Fast Fourier Transform Dialog

The FFT... dialog box can be used on a plot, on a table or on a matrix. It is used to compute either the direct or inverse FFT. See the FFT section in the Analysis chapter for an example.

Figure 5-74. The FFT... dialog box for a curve.

QtiPlot will create a new plot window containing the FFT amplitude curve, along with a hidden table which contains the real part (Re), the imaginary part (Im), the magnitude M = sqrt(Re2 + Im2), the amplitude, and the phase Ph = atan(Im/Re) of the FFT.

If the Normalize Amplitude box is checked, the amplitude curve is normalized to 1. If not, the amplitude is calculated from the magnitude values using the following formulas: Ai = Mi/N for i = 0 or i = N/2 and Ai = 2Mi/N otherwise, where N is the number of samples (data points).

If the Shift Results check box is on, the frequencies are shifted in order to obtain a centered x-scale.

Figure 5-75. The FFT... dialog box for a table.

When performing an FFT on a table, you must select the sampling column (X-values) and one (for simple real values) or two (for complex values) columns of Y-values. Complex numbers have the real part of the Y-values in the first column and the imaginary part of the Y-values in the second column. If Y-values are simple reals, you don't have to select a column for the imaginary part. You can leave the combo box for the second column empty in this case.

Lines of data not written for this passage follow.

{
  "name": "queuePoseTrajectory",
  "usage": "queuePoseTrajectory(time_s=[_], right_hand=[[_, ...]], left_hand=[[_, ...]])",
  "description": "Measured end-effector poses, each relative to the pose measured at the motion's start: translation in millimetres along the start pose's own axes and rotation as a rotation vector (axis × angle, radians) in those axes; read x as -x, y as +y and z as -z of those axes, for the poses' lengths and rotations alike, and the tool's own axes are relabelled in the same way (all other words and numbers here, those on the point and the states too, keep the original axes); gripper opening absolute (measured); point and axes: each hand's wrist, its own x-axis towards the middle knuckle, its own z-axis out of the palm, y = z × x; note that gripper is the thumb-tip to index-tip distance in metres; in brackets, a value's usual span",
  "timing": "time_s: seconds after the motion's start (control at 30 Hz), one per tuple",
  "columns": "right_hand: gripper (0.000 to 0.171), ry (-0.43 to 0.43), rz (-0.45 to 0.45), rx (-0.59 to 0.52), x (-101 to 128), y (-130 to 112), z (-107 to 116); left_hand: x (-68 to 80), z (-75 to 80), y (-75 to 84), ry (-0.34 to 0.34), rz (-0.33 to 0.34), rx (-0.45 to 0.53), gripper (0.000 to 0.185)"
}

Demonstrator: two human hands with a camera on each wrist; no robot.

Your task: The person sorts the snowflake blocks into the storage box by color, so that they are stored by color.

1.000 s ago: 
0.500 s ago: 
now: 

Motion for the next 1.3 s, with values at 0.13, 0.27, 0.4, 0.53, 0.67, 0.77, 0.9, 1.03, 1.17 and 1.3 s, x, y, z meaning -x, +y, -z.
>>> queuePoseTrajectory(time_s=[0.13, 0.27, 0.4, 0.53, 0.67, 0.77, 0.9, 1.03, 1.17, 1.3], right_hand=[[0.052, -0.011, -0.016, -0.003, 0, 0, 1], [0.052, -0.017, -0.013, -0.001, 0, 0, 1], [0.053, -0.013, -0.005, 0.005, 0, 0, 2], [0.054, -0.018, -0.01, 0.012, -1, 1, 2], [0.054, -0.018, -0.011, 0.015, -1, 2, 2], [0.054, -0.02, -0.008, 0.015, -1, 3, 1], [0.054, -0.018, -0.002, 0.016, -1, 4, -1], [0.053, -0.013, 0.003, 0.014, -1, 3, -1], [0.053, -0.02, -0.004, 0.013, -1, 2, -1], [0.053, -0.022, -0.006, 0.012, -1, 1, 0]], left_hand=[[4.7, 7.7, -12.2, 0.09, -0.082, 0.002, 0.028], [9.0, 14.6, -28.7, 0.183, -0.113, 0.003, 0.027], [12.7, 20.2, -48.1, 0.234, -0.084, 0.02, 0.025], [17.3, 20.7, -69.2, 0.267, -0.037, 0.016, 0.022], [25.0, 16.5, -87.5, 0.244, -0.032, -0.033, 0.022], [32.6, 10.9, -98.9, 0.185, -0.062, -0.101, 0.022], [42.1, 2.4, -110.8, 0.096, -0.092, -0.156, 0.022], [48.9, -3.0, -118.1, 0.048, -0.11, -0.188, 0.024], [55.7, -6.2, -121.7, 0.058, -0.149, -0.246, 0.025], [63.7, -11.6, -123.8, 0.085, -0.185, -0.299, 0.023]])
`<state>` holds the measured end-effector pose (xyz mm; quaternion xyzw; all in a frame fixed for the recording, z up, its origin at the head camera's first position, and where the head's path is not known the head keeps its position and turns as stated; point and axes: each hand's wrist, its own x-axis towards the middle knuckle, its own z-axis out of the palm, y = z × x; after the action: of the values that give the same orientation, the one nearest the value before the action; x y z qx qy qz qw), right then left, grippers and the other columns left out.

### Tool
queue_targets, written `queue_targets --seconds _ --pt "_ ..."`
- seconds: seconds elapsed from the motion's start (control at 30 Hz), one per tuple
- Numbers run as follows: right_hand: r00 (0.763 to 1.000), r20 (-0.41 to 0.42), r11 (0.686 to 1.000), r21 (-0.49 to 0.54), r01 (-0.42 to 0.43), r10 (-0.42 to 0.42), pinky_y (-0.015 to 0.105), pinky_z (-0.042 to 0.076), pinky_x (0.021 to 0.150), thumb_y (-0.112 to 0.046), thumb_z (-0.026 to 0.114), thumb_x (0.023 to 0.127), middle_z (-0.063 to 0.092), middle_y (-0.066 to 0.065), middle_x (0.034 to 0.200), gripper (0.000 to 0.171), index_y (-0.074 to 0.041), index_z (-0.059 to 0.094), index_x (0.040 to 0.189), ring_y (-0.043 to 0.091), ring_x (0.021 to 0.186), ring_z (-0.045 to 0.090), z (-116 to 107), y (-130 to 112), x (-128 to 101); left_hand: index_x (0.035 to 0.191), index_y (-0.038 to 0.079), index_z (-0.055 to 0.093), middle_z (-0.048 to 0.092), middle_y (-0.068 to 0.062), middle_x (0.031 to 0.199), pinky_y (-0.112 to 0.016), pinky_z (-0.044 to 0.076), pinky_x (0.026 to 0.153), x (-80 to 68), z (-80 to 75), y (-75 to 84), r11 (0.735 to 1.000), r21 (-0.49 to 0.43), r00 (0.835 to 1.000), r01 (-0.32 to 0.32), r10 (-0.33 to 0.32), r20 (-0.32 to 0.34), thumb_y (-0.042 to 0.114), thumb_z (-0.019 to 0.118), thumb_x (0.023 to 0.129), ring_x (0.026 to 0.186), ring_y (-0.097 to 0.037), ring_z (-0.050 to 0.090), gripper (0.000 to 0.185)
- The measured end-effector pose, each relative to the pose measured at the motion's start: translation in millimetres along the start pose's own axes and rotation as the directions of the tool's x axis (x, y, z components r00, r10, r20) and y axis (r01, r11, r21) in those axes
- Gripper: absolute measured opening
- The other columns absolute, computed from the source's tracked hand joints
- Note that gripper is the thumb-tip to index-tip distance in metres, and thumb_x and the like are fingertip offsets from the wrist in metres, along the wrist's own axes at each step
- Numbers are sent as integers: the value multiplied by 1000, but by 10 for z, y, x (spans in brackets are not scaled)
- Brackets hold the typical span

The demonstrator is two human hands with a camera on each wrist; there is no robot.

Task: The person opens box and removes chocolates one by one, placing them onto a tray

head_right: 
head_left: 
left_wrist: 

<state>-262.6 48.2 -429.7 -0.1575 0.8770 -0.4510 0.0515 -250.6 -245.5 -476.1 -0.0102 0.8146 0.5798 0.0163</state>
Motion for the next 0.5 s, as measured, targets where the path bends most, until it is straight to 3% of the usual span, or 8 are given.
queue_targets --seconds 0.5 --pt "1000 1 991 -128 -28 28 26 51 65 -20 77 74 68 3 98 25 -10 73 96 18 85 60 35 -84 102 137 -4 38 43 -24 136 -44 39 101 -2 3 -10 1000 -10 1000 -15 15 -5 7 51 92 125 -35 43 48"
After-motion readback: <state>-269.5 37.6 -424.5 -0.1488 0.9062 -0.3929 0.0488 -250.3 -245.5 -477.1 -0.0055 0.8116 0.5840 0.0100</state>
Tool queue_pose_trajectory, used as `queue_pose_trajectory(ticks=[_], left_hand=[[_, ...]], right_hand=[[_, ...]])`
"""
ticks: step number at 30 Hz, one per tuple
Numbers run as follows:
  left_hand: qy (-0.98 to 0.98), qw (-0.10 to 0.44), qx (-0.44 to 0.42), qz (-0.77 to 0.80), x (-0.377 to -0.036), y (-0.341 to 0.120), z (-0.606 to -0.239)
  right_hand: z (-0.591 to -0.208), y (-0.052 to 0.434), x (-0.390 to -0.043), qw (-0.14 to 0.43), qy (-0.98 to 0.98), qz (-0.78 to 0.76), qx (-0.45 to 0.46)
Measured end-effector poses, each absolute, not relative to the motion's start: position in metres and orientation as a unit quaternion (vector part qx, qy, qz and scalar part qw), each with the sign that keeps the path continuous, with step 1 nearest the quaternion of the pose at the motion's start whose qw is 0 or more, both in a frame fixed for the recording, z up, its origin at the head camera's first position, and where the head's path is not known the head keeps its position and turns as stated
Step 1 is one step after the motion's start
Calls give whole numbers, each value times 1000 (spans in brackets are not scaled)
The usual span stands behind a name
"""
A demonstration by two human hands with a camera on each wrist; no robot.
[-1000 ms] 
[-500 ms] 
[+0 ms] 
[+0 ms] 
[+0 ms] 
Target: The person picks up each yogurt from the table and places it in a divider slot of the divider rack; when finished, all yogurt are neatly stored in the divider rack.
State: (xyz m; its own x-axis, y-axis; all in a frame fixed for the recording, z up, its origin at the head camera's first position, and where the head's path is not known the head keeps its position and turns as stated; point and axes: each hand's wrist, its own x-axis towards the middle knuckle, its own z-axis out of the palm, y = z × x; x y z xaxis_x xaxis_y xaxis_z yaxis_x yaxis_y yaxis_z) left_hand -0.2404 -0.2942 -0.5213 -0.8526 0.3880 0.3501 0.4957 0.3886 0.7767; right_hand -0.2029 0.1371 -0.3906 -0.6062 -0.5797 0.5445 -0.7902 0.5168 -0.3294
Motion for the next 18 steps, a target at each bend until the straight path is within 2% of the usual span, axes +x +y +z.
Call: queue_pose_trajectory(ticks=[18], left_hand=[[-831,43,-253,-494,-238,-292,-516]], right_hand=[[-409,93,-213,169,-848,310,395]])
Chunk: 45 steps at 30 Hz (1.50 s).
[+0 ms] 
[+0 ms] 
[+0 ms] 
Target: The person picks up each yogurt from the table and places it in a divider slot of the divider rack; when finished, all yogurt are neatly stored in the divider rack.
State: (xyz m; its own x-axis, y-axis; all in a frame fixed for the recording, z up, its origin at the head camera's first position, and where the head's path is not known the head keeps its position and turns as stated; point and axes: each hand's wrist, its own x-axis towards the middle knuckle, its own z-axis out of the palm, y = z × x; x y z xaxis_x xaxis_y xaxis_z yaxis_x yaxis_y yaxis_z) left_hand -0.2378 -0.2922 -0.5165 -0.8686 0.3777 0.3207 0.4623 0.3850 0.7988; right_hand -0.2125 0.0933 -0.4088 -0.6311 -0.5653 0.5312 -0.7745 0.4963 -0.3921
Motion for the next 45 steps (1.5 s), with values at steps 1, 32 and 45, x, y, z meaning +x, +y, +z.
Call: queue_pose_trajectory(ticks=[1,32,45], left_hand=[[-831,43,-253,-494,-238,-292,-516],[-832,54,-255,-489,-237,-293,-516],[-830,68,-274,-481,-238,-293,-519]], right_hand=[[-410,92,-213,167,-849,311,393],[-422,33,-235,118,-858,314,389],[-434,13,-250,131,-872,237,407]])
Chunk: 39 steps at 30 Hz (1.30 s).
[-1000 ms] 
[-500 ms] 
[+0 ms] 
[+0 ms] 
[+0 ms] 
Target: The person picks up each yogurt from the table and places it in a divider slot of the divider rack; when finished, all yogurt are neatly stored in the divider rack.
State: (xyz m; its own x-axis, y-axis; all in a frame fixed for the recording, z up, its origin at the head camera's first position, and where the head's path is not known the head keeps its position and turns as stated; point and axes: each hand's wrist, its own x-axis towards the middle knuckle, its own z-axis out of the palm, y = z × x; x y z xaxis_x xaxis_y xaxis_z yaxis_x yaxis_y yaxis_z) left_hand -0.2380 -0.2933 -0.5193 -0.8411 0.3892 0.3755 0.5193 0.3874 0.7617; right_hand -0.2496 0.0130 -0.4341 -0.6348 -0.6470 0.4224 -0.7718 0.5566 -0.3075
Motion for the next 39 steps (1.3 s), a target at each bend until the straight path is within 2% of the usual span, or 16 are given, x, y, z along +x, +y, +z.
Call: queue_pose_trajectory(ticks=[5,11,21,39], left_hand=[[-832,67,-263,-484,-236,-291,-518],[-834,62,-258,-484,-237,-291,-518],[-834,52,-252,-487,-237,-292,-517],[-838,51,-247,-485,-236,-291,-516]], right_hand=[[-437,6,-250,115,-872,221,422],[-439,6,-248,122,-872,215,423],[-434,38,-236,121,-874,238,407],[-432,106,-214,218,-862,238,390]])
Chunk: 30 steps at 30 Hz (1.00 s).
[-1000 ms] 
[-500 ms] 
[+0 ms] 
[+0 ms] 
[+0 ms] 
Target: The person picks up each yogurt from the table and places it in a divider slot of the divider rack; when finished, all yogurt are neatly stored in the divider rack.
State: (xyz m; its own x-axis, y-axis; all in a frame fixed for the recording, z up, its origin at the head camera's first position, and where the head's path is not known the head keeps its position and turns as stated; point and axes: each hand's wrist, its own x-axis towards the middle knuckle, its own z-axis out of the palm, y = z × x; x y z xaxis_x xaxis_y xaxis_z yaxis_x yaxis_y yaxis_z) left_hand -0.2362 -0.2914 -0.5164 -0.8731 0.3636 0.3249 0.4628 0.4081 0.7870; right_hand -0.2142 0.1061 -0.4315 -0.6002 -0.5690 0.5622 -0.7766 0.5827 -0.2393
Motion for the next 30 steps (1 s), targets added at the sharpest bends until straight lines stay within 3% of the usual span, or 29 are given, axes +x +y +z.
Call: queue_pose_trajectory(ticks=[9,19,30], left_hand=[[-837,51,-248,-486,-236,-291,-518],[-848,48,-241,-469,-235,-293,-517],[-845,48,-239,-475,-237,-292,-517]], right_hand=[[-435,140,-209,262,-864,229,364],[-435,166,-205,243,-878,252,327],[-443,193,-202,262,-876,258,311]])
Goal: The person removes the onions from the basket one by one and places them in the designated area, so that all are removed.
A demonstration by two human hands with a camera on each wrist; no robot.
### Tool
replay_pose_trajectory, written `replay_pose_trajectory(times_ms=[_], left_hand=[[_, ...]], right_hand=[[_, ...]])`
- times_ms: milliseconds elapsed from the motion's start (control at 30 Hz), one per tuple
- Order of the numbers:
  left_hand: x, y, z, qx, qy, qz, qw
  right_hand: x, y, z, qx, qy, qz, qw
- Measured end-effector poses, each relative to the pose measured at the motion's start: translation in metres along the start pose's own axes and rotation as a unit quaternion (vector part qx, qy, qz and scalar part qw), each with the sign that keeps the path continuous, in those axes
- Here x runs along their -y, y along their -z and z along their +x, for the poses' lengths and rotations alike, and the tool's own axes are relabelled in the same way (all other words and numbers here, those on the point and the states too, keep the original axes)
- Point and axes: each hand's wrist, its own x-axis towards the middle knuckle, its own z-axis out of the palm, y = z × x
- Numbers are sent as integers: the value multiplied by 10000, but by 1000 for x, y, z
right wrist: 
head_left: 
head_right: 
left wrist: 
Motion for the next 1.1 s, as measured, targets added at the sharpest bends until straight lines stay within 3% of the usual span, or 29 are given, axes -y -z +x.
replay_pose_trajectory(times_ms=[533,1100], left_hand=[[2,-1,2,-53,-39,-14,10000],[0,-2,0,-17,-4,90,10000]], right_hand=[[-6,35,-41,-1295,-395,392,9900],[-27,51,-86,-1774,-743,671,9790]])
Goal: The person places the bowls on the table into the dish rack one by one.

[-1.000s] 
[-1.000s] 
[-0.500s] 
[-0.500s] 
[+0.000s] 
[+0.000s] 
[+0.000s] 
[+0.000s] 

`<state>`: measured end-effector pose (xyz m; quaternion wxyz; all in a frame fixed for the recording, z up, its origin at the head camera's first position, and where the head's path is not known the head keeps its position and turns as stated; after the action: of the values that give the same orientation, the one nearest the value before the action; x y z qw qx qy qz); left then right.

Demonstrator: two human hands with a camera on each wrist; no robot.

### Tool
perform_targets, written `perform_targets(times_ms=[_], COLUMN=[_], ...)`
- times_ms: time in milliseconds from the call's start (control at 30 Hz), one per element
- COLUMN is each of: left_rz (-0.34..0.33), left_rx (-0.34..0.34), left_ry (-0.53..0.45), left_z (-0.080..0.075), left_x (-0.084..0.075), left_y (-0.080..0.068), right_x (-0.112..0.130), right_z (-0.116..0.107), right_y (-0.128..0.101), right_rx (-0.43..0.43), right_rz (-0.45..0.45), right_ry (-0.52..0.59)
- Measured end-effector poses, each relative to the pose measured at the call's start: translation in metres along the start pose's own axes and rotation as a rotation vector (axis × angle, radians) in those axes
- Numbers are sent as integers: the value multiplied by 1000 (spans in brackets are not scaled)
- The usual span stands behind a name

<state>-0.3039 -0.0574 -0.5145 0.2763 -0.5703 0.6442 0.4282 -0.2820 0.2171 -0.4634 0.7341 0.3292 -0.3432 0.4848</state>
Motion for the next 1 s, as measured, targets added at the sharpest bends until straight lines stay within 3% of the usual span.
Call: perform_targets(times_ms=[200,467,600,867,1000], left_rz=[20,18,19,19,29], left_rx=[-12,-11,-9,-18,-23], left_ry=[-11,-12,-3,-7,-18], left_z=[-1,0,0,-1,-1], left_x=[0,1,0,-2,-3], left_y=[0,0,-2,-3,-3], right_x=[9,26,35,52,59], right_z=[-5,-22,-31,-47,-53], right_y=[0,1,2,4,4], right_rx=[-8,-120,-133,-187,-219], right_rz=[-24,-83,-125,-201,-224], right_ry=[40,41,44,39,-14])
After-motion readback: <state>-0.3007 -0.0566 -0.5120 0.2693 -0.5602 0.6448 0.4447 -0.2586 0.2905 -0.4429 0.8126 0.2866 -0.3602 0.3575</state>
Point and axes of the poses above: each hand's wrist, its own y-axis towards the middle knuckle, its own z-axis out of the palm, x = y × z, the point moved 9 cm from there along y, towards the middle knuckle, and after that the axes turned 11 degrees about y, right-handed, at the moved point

By default, the Sampling Interval corresponds to the interval between X-values. Giving a smaller value makes no sense, but you can increase this value in order to sample fewer values.

On matrices QtiPlot performs a two dimensional FFT using two sampling intervals: one that corresponds to the interval between the X-values and a second one corresponding to the interval between the Y-values. For more details about the two dimensional FFT please read the following article by Paul Bourke: http://paulbourke.net/miscellaneous/dft/.

Figure 5-76. The FFT... dialog box for a matrix.

If the dimensions of the input matrix are not powers of 2, you have the option to resize it for a more efficient FFT, by checking the box Zero-pad to nearest power of 2 size. The new dimensions are calculated to be the closest powers of 2 from the initial dimensions of the matrix and the extra data values used for the FFT are set to zero.

As the result of the FFT operation on a matrix QtiPlot creates a new matrix window containing the amplitude of the FFT, along with two other matrices which contain the real and the imaginary parts of the FFT.